Dwilingga Salin Suara
Dwilingga salin suara barangkali adalah kecerdasan ritmik yang bangsa kita miliki. Ia satu dari berbagai macam kaidah berbahasa Indonesia yang menunjukkan kata bisa sekaligus memuat kesederhanaan pada latar depan dan kompleksitas pada latar belakang.
Mari kita mulai dari definisi — saya tahu, ini adalah cara yang buruk untuk memulai catatan di internet!
Definisi: Dwilingga salin suara adalah kata ulang yang diikuti perubahan suara dan bentuk dasar kata.
Contoh dari dwilingga di antaranya: bolak-balik, basa-basi, cenat-cenut, sana-sini, warna-warni, mondar-mandir, teka-teki, kerlap-kerlip, utak-atik, dan sebagainya.
Sayup-sayup kita dapat mendengar ada pola ritmik dalam dwilingga, bukan? Pola tersebut akan lain cerita jika misalnya kita mengubah urutan dwilingga.
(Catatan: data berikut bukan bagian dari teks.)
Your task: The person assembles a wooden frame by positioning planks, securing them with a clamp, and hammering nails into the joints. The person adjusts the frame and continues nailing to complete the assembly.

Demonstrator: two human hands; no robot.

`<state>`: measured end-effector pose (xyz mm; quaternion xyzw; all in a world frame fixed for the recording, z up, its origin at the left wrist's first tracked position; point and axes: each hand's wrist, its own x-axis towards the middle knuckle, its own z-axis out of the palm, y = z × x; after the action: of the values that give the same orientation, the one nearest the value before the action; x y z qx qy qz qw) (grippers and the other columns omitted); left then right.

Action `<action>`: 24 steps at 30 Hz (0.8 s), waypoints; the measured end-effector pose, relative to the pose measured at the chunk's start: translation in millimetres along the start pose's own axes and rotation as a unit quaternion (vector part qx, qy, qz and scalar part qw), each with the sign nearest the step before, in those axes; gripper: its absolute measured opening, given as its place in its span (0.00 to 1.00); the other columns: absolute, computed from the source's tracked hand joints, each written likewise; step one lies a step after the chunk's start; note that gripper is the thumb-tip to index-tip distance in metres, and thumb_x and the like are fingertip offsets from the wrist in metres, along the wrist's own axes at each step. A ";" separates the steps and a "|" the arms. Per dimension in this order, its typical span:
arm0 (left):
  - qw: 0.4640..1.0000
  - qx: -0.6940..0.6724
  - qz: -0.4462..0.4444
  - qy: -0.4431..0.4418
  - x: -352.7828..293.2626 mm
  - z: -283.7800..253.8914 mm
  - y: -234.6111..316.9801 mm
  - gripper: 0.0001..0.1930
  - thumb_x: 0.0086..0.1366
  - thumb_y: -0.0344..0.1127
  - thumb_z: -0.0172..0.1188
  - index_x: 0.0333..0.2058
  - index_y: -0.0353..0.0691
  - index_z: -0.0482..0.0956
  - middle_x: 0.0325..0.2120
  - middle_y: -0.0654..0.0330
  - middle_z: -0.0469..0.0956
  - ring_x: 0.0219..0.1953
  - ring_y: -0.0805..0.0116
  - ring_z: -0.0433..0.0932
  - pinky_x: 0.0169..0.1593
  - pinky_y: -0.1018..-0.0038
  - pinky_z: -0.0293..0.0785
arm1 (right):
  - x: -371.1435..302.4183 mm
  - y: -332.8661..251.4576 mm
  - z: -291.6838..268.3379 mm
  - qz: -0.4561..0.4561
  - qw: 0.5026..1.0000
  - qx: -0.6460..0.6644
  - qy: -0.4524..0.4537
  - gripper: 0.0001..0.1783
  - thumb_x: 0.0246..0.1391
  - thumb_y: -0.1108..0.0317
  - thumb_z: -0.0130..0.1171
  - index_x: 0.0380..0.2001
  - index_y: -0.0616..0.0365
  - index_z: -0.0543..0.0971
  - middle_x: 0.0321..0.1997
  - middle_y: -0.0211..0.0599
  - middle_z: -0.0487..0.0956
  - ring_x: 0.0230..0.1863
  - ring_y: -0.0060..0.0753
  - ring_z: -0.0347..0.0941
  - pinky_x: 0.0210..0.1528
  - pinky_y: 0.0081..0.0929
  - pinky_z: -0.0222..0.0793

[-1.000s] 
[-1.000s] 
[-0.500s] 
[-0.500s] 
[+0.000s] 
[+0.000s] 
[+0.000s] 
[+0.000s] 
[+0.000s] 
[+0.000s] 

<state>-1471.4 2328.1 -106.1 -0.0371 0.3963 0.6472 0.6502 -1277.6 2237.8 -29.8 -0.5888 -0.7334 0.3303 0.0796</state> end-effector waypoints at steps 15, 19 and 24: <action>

Alhasil, kita dapat merasakan bahwa mengucap warna-warni terasa lebih beres dibanding warni-warna; basa-basi lebih beres dibanding basi-basa; cenat-cenut lebih beres dibanding cenut-cenat.
Adakah itu beralasan? Kenapa kita harus mengucapkannya dalam pola atau urutan yang demikian?
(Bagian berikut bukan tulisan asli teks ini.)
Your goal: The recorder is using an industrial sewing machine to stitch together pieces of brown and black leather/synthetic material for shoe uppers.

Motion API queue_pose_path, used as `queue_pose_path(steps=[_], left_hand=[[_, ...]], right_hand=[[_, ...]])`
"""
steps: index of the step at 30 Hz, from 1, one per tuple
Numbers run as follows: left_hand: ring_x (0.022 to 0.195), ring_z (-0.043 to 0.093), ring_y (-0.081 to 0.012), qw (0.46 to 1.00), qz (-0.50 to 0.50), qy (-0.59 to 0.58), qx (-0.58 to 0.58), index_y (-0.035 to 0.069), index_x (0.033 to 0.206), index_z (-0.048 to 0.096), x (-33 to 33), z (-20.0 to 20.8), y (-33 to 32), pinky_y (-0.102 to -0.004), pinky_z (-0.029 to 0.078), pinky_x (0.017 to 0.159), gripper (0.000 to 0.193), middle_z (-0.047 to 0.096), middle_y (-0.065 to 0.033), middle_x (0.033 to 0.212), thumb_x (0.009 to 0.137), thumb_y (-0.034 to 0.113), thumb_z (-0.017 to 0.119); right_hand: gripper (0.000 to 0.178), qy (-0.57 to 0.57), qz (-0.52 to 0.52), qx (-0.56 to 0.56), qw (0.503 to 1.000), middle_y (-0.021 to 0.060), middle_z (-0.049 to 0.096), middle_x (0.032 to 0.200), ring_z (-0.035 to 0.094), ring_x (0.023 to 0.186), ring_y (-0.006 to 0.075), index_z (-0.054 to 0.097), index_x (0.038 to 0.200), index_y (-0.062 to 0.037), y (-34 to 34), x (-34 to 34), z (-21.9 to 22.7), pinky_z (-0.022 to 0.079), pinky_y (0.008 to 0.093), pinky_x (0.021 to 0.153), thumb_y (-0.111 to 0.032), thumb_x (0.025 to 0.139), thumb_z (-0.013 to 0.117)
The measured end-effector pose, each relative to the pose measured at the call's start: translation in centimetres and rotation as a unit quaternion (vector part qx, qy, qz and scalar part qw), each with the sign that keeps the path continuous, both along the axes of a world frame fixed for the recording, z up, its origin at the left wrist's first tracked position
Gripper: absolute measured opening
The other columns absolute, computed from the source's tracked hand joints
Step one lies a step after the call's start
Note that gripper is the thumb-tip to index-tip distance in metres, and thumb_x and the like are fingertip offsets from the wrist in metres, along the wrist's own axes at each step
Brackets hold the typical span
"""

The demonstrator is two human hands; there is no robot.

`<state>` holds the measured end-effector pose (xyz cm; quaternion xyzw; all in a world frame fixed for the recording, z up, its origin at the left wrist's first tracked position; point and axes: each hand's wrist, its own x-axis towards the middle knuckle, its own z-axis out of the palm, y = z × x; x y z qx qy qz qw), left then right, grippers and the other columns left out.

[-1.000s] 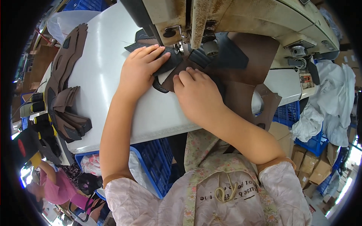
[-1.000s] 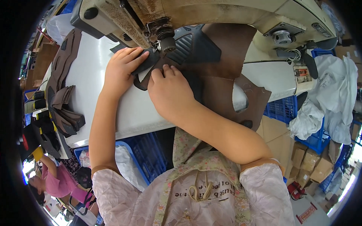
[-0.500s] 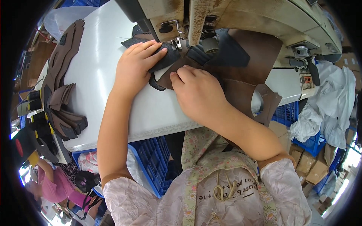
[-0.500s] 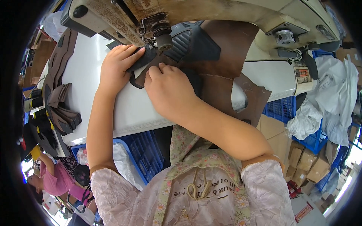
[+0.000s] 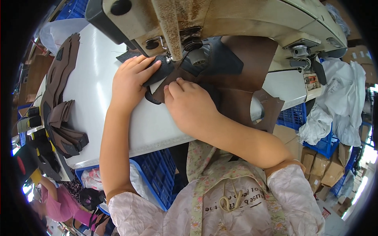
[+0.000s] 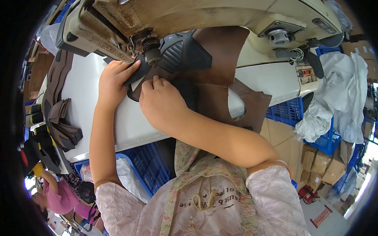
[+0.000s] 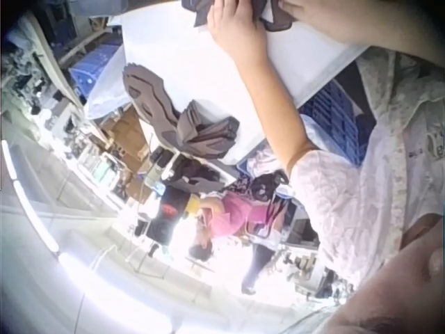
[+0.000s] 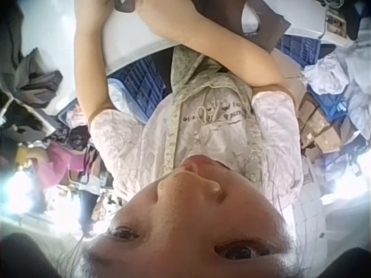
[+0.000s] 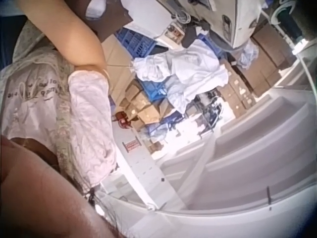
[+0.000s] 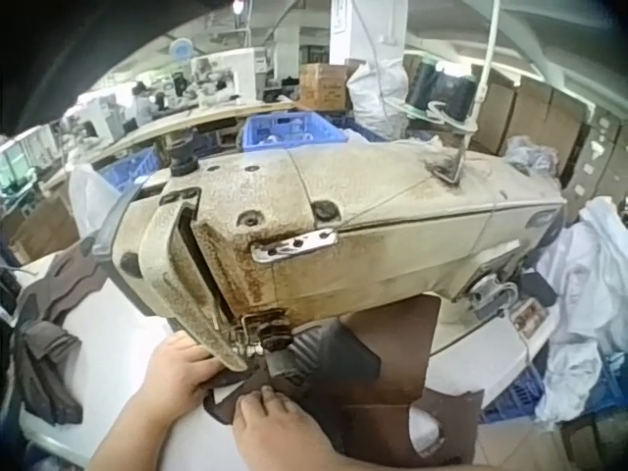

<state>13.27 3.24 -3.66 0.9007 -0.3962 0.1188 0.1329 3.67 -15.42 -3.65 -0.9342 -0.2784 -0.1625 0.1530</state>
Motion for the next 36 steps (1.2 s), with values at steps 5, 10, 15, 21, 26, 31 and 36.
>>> queue_pose_path(steps=[5, 10, 15, 21, 26, 31, 36], left_hand=[[0.116, 0.058, -0.0253, 1.0, -0.009, 0.008, -0.014, 0.008, 0.114, 0.07, 0.2, 0.1, 0.0, -0.0401, 0.045, 0.1, 0.055, 0.067, -0.0062, 0.119, 0.061, -0.005, 0.063], [0.117, 0.058, -0.0254, 1.0, -0.008, 0.003, -0.014, 0.008, 0.114, 0.07, 0.4, 0.3, -0.3, -0.0402, 0.046, 0.1, 0.056, 0.066, -0.0057, 0.12, 0.06, -0.007, 0.063], [0.082, 0.054, -0.0301, 0.999, -0.023, -0.003, -0.028, 0.011, 0.118, 0.07, 0.8, 0.2, -0.1, -0.0378, 0.046, 0.075, 0.056, 0.059, -0.007, 0.083, 0.064, -0.003, 0.063], [0.103, 0.06, -0.0262, 0.999, 0.007, 0.029, 0.011, 0.01, 0.112, 0.071, 1.1, 0.8, -0.2, -0.0371, 0.049, 0.089, 0.054, 0.066, -0.0042, 0.104, 0.061, -0.007, 0.064], [0.103, 0.06, -0.0253, 1.0, 0.005, 0.014, 0.0, 0.012, 0.113, 0.072, 1.8, 0.4, 0.0, -0.0367, 0.048, 0.091, 0.053, 0.066, -0.0028, 0.102, 0.064, -0.007, 0.063], [0.111, 0.059, -0.0243, 1.0, -0.001, 0.004, -0.005, 0.012, 0.112, 0.072, 2.6, 0.3, 0.1, -0.037, 0.045, 0.101, 0.053, 0.068, -0.0019, 0.108, 0.064, -0.008, 0.062], [0.113, 0.058, -0.0252, 1.0, 0.004, 0.028, -0.009, 0.012, 0.11, 0.072, 2.9, 0.3, 0.1, -0.0372, 0.043, 0.104, 0.053, 0.068, -0.0017, 0.113, 0.063, -0.009, 0.061]], right_hand=[[0.022, -0.001, -0.002, 0.003, 1.0, 0.0201, 0.063, 0.095, 0.06, 0.088, 0.031, 0.07, 0.089, 0.0048, 0.3, 0.1, -0.1, 0.05, 0.0356, 0.081, -0.011, 0.075, 0.063], [0.023, 0.007, -0.005, 0.004, 1.0, 0.0223, 0.063, 0.098, 0.063, 0.097, 0.0365, 0.069, 0.094, 0.0064, 0.4, 0.2, -0.3, 0.051, 0.0378, 0.083, -0.009, 0.078, 0.062], [0.023, -0.002, -0.007, 0.006, 1.0, 0.0234, 0.063, 0.1, 0.063, 0.1, 0.0386, 0.069, 0.095, 0.0064, 0.8, 0.4, -0.6, 0.052, 0.0392, 0.083, -0.01, 0.08, 0.061], [0.025, 0.001, -0.026, -0.001, 1.0, 0.0198, 0.063, 0.095, 0.063, 0.096, 0.0349, 0.067, 0.099, 0.0079, 1.3, 0.8, -0.4, 0.053, 0.0375, 0.078, -0.009, 0.08, 0.06], [0.029, -0.02, -0.038, -0.016, 0.999, 0.0164, 0.062, 0.09, 0.064, 0.093, 0.0316, 0.065, 0.103, 0.0096, 1.6, 1.2, -0.2, 0.055, 0.036, 0.075, -0.006, 0.079, 0.06], [0.031, -0.013, -0.047, -0.033, 0.998, 0.0175, 0.063, 0.091, 0.065, 0.092, 0.0334, 0.065, 0.104, 0.0098, 2.1, 1.5, -0.2, 0.055, 0.0364, 0.076, -0.006, 0.078, 0.062], [0.031, -0.032, -0.061, -0.033, 0.997, 0.0182, 0.063, 0.091, 0.066, 0.091, 0.0343, 0.065, 0.104, 0.0098, 2.5, 1.9, -0.6, 0.056, 0.0371, 0.074, -0.006, 0.078, 0.062]])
Kalau ditelusuri, tentu ada proses di belakang penciptaan pola itu. Kita bisa menduga ”rasa bahasa” banyak mengambil peran untuk memberi efek ritmik di mana kata-kata yang dipilih terdengar lebih indah, beres, dan tanpa halangan.
Rasa bahasa erat kaitannya dengan kepatahan lidah penutur yang berkembang seiring zaman. Jika diperhatikan seksama, kita bisa menemukan adanya kecenderungan penutur bahasa Indonesia untuk mengurutkan vokal suku kata terakhir dalam aturan A-I-U-E-O.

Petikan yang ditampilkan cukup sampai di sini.